After spending time in the product trenches building personalised LMS experiences, I've come to believe this architectural choice matters far more than which AI model sits underneath it.
Here's my honest take.
Rule-based pathways: safe, until they aren't
Rule-based pathways are the comfort food of L&D. Predictable, auditable, easy to explain to a compliance team. But the moment your org restructures or a skill set shifts, they start cracking. They were built for a world where roles were stable. That world is gone.
AI-first pathways: exciting and risky
AI-first pathways are genuinely exciting — and genuinely risky. When they work, they feel almost magical: the right content, at the right depth, at the right moment. When they don't, nobody can explain why a learner ended up where they did. In enterprise environments, "I don't know, the AI decided" is not an acceptable answer.
Hybrid is where I've landed — and not as a compromise
Rules set the floor. AI raises the ceiling.

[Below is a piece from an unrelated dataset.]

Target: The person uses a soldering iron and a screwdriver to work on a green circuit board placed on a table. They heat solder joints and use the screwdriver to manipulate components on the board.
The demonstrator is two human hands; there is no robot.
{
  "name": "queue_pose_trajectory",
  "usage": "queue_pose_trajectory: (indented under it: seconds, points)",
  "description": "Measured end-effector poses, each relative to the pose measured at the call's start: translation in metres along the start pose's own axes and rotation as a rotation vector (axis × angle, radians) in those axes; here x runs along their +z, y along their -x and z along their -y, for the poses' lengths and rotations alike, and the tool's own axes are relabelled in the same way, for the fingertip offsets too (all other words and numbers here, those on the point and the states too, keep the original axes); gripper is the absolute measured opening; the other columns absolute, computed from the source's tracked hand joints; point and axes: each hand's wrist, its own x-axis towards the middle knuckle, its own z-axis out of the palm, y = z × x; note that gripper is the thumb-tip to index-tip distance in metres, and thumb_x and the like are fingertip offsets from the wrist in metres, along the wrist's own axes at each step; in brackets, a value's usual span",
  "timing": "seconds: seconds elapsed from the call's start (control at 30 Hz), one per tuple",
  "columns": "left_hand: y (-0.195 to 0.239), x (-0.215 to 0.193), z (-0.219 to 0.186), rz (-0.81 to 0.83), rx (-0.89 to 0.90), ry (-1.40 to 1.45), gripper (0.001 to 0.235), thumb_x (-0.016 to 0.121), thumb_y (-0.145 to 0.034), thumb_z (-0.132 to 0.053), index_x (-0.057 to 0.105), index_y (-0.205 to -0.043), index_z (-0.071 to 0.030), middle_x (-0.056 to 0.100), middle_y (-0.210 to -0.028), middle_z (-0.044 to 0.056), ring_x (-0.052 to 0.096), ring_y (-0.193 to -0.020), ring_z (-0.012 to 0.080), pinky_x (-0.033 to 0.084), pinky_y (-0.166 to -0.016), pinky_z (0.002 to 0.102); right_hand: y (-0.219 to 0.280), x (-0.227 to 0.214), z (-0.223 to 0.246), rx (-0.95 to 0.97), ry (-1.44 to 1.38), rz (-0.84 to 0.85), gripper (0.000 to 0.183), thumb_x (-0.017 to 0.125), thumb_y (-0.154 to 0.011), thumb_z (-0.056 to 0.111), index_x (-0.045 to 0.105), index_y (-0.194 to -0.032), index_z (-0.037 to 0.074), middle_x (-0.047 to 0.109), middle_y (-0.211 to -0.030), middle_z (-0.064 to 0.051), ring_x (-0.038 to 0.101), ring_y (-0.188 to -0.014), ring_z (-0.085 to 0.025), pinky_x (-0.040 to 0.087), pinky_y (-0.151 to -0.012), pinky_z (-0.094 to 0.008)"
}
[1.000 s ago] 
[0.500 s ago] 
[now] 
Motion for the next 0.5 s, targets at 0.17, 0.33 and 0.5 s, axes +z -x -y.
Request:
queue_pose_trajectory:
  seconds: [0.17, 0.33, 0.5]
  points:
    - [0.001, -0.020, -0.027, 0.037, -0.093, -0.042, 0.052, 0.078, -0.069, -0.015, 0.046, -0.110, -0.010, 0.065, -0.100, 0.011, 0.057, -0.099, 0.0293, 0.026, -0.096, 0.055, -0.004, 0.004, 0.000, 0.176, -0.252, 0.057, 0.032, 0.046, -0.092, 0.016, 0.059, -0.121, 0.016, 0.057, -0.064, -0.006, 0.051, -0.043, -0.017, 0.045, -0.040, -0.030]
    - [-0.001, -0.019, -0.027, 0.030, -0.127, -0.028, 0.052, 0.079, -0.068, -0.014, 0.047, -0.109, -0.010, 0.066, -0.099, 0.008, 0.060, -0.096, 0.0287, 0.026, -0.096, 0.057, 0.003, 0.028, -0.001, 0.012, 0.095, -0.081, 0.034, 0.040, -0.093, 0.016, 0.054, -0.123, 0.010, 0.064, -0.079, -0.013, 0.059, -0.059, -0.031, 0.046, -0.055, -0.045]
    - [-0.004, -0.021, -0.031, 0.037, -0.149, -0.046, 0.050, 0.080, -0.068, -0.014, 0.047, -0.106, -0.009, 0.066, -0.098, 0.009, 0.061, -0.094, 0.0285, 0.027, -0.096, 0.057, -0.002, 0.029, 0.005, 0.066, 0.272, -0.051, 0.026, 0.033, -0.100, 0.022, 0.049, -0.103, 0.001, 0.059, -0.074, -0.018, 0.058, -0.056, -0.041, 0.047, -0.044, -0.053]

Compliance requirements, prerequisites, mandatory sequences — those stay locked. Within that structure, AI earns its keep by personalising depth, pacing, and focus in ways no human-authored rule tree ever could. Learners get something that feels personal. Admins retain control. And when someone asks "why did the system recommend this?", there's an actual answer.
My honest summary
- Rule-based = safe, but you'll hit a ceiling fast
- AI-first = powerful, but enterprise trust is hard to earn back once you lose it
- Hybrid = harder to build, but the only one that scales with integrity
If you're serving multiple clients, fast-moving skill landscapes, and outcome-driven learning programmes — hybrid isn't a middle ground. It's the strategy.
The real question this space needs to sit with
How do we define the boundary between AI autonomy and human control in learning systems? That line isn't drawn once — it needs to be revisited as trust is earned, data matures, and learner expectations evolve. Getting that boundary right is the actual design challenge. Everything else is implementation.
Common mistakes I see teams make
- Treating AI personalisation as a feature to switch on, rather than an architectural decision that touches governance, reporting and risk.
- Letting an AI model reorder mandatory compliance content — regulators do not care that the algorithm thought it was helpful.
- Failing to log why a learner was routed a particular way, which makes audits and disputes impossible.
- Assuming your existing rule tree is a good starting point for AI, when it usually encodes an organisation that no longer exists.